リクはまずは目一杯の力を込めて、佐久間に拳を放った。しかしそれは佐久間に簡単に片手で受け止められた。佐久間は微動だにしない。そのままの勢いで回し蹴りを入れたが、それも開いている方の手で軽々と受け止められた。
「一旦中止だ、リク」
佐久間はそう言うと受け止めたリクの手足を押し返した。片足立ちのリクはバランスを崩して転びそうになりながらも何とか持ち堪えた。
「やはり一度、上手い奴の動きを見た方がいいな。もうそろそろ来ると思うんだが」
佐久間は母屋の陰から顔を出し、門の方を見始めた。離れの屋根の上のキースも門の方を見ている。リクも門が見える場所へと移動した。するとタイミングを合わせたかのように門が開いて、二人の人間が入って来た。遠目からだがリクはその二人が誰だか直ぐにわかった。田端と川原だ。二人共、庭の中をキョロキョロ見回しながら離れの方へ歩いて来た。
「あ、居た居た、桜井だ」
そう声を掛けてから走って近付いて来た田端はいつもと同じだが、川原は正月のリクを思い出しているのか、目を逸らし少しビビっている。
「おはようございます。一カ月前に来た時には夜だったから、真っ暗で気付かなかった。こんな家だったんだ」
川原は母屋と離れを交互に見てそう言った。
「おはようございます!」
田端は礼儀正しく大きな声で、佐久間に挨拶をした。
「おはよう。来てくれてありがとう。田端は早速リクに見本を見せてやってくれ」
正月に佐久間がフォレスター家の血筋の三人の子供達に、訓練を手伝ってもらうと言っていたのをリクは思い出した。今日は田端と川原が来てくれた。
「相手は……」
「俺は嫌です。キースに頼んでください」
川原が佐久間の次の言葉を遮った。
「俺は怪我人が出たら手当てをする為にここに呼ばれているんです。田端の相手なんて絶っ対、嫌です」
川原は首を振っている。キースが離れの屋根の上から地面にひらりと下りて来た。腕の中のチャンスを川原に渡す。
「万が一チャンスに何かあるとまずい。どこか高い所に居てくれ」
「リク様が見える場所にしてください」
チャンスの言葉に川原が、ぎょっとした顔で受け取ったチャンスを見ている。
「こいつこの間のロボット」
川原は正月にチャンスに一度だけ会っている。でもその時、川原は具合が悪くなり寝込んでしまった。笹本のようにチャンスに紹介されていない。
「チャンスといいます。リク様の友達、川原と田端ですね。よろしく」
川原は信じられない物を見るかのようにチャンスを見ながら、簡単に離れの屋根に飛びのった。川原もキース同様、ジャンプも降り立つのも上手い。きっとエドやキース同様川原も、ヘマして屋根を壊すなど全く思っていないのだろうと、リクは彼らの自信が羨ましかった。

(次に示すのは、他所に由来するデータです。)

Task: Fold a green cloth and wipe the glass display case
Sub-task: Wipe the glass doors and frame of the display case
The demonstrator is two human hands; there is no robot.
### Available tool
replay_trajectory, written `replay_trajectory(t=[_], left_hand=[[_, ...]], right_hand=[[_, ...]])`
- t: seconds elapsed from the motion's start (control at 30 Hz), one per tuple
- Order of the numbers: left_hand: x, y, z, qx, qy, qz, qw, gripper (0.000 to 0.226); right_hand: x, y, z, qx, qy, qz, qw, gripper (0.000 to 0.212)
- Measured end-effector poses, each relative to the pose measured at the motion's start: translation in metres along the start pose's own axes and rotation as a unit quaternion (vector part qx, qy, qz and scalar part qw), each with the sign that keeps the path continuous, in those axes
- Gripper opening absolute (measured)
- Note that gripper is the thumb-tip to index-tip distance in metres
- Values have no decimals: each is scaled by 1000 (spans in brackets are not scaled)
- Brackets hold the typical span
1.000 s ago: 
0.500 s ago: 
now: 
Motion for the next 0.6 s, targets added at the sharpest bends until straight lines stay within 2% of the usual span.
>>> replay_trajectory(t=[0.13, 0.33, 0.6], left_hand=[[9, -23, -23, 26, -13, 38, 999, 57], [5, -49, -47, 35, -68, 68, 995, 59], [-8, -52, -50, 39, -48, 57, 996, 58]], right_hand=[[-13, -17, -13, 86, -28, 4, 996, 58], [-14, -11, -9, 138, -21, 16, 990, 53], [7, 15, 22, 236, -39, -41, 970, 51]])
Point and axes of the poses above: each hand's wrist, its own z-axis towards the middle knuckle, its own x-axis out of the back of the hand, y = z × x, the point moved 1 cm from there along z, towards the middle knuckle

「じゃあ二人で一族の一般的な戦闘をしてくれ。周りに被害が出ないように俺が止められるから、二人共周囲を気にせずそこそこ暴れていいぞ。でもまずはスピードを落としてやって、リクに見本を見せてやってく」
「じゃあ遠慮なく!」
佐久間が言い終わらぬうちに、田端は嬉しそうにキースに殴り掛かった。キースも簡単には殴らせない。ギリギリで避ける。
「だから俺は田端とやりたくなかったんだよ!」
離れの屋根の上の川原が、嫌そうな顔で見下ろしながら怒鳴った。リクは二人の攻防を、驚いて母屋の方向から見ていた。とにかく凄い。間髪を入れず拳と蹴りを繰り出す田端。それを避けたり、手や腕で止めたりするキース。田畑の動きも腕や足に回すトーチの力加減も実に上手い。防戦一方だったキースも田端に攻撃し始めた。それを避けたり受け止めたりする田端。そしてその合間に攻撃を仕掛ける。
「あんなのの相手したくない! だからキースに押し付けた!」
リクは川原の話をよく聞こうと離れの下に移動した。
「田端は小さい頃から腕力を使った喧嘩が大好き。あまりに乱暴者なんで、ジョージおじさんが空手道場に通わせて礼儀を覚えさせた。今だって表向きは大人しくしているけど本質は変わらない。佐久間さんも、そこそこ暴れていいって言うなんてとんでもないよ。きっと大暴れする。田端に対して暴れていいなんて、火に油を注ぐようなもんだ」
川原は高みの見物だ。
「しかし上手いな、田端は。これから段々スピードが速くなってくるぞ。動体視力を上げないと追えなくなるから、目でトーチの力を使って二人の動きを追うようにしろ。慣れてきたら更に次の攻撃を予測するんだ」
「やってみる」
リクは川原のアドバイス通りに動体視力を上げようと、トーチの力を目に集めた。二人の攻防は早さと共に威力も上がっていく。最早二人の攻撃は、一般人に当たったら確実に死ぬだろう威力だ。空気を震わす振動が起こり始め、繰り出される攻撃から出る衝撃波の向かう方向に離れや母屋があると、佐久間が素早く回り込んで手の平でそれを、吸い込むように受け止めていた。確かに川原の言う通り普段通りに目で見ていたら、二人の動きは全く追えない。それ位、速い。この動きを目で追いながら攻撃を繰り出している二人を、リクは感心して眺めていた。しかし自分もあんな風に動けるのだろうかと疑問に思う。二人はどう見ても元の運動神経がいい。